General Longstreet – Gettysburg – I am a HUGE Gettysburg nut.  When I was a kid, I read Killer Angels and actually had a history book that mapped out all the battles of the Civil War.  I used to copy those maps and draw out my own battles based on who I actually wanted to win those battles.  I WANTED to be Joshua Chamberlin when I grew up and was always bummed I did not live in the 1860’s (ah, so young, so naïve).  My parents took me to Gettysburg in Middle School and I did not want leave the battleground, since my favorite movie was Gettysburg and the movie was actually filmed at a lot of the sights and locations.  We got this cassette tape we could play in the car and we could drive around to the different locations and play the cassette to hear about the sight of the battle and I used to listen to it back home when I was falling asleep at night.  Oh man, I want to go back to Gettysburg…

Anyway, enough serious Civil War nerdiness, and on to why Tom Berenger as General James Longstreet is totally awesome.  Most people concentrate on Jeff Daniel’s performance as Joshua Chamberlin, but Berenger is the real star as the Confederate General Longstreet.
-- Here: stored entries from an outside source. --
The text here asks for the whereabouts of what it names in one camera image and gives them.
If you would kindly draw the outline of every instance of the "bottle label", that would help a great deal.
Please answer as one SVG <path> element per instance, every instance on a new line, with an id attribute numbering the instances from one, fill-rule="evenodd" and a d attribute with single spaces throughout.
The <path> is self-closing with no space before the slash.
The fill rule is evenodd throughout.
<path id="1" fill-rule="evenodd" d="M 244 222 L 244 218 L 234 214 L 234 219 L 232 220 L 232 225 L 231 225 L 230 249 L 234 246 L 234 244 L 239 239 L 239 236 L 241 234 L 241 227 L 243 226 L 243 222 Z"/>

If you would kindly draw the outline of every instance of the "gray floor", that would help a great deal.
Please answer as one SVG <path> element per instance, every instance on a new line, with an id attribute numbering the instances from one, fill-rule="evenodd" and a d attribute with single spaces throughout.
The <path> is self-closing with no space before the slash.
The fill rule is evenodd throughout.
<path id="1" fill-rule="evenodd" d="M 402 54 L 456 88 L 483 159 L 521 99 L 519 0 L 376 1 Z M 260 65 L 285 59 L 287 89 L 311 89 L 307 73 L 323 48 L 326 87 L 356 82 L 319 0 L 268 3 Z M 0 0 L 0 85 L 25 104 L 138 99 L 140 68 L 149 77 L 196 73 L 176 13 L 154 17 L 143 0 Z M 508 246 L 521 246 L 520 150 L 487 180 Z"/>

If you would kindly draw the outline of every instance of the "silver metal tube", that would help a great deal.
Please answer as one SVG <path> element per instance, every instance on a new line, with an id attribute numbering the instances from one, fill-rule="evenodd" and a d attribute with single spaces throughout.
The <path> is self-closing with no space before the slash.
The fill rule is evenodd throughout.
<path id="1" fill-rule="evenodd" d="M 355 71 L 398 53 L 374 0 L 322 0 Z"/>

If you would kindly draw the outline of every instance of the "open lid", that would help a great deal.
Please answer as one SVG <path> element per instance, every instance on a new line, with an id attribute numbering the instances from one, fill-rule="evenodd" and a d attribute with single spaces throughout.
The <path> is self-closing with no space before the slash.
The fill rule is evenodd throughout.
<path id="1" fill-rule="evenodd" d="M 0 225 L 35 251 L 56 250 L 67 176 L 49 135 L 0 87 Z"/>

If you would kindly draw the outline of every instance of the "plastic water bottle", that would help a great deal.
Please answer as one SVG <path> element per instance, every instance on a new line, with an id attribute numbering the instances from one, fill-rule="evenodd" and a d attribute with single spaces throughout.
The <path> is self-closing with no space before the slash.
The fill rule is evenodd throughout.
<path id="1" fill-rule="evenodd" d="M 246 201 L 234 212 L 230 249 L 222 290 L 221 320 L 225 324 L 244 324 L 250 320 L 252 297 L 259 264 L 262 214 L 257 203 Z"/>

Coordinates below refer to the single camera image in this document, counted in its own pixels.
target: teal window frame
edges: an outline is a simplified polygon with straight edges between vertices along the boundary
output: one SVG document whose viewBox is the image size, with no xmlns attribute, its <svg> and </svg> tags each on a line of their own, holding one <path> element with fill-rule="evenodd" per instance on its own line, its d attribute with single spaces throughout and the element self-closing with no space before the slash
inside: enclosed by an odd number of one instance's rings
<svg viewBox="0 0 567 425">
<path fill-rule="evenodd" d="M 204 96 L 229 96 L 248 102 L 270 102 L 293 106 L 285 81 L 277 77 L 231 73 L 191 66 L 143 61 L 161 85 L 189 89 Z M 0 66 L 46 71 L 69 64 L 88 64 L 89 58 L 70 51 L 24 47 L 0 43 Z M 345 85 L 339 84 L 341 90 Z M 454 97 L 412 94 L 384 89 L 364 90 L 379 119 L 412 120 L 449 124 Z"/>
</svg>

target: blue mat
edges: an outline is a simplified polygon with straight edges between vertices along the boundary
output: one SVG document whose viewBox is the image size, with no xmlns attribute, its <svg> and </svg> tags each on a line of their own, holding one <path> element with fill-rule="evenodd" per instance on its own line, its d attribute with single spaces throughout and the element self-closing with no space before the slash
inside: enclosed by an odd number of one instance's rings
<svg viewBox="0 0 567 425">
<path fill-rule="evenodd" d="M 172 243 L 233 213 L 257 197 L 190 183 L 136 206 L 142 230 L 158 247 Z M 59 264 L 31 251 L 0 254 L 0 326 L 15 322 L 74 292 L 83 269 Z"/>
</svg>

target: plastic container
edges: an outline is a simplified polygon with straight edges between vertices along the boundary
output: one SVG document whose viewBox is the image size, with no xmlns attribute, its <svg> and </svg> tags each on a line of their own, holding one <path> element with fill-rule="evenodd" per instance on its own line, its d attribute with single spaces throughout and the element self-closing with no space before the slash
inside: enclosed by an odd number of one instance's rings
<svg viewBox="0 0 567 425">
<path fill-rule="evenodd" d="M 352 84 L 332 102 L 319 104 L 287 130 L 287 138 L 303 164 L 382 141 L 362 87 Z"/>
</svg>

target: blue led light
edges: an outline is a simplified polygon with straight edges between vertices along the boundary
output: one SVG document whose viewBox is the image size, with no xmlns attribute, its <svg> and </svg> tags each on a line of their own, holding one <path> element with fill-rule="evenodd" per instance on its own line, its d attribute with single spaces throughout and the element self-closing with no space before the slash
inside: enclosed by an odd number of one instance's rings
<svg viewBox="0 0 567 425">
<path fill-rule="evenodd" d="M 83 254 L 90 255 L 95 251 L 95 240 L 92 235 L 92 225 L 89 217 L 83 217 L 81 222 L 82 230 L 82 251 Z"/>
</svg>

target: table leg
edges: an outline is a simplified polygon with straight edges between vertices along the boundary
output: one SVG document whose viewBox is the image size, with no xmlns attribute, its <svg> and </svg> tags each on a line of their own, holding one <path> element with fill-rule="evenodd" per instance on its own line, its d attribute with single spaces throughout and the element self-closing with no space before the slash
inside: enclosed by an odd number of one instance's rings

His relationship with Chamberlin perfectly illustrates the tragic duality of the Civil War.  It pitted old friends against one another for the sake of state and ideals, and Berenger brings pathos and melancholy as he wrestles with his dueling loyalties to family, Virginia, and friends.  If you have never seen this movie, it is the fastest and most wonderful four and a half hours you will ever watch.  I love this movie and everything about this movie is great!

General Zod

General Zod – Superman II – For those of you who think I would choose General Zod from Man of Steel, you are sadly mistaken.  I’m going old school Superman and my top movie general is the Krypton super-villain warlord, General Dru-Zod.  After being released from the dreaded Phantom Zone, a parallelogram floating through space, by a nuclear blast in outer space caused by Superman in the first movie, General Zod and his two fellow criminals, Ursa and Non, come to Earth and quickly destroy a small town and make their way to the White House and demand the allegiance of all of Earth’s people to, “Kneel before Zod!”  Terrence Stamp has a commanding performance as the power hungry criminal , who’s ire and wrath is soon turned on Super Man when he learns that Superman is the son of the man who imprisoned him, Jor-El.  Commence Superman in an epic battle with the three Kryptonian criminals and, of course, he wins and Zod is defeated.  You have to give major props to General Zod for his great facial hair, as well as having the gall to only blow up a couple buildings in Idaho and then demand the world bow at this feet.  It’s comic-booky and totally worthy of the highest honor imaginable, a place at the top of Reel World Theology’s Top 5 lists.  A tip of the cap to you, General Zod, and all your ilk that marshalled the big screen with commanding performances as movie generals.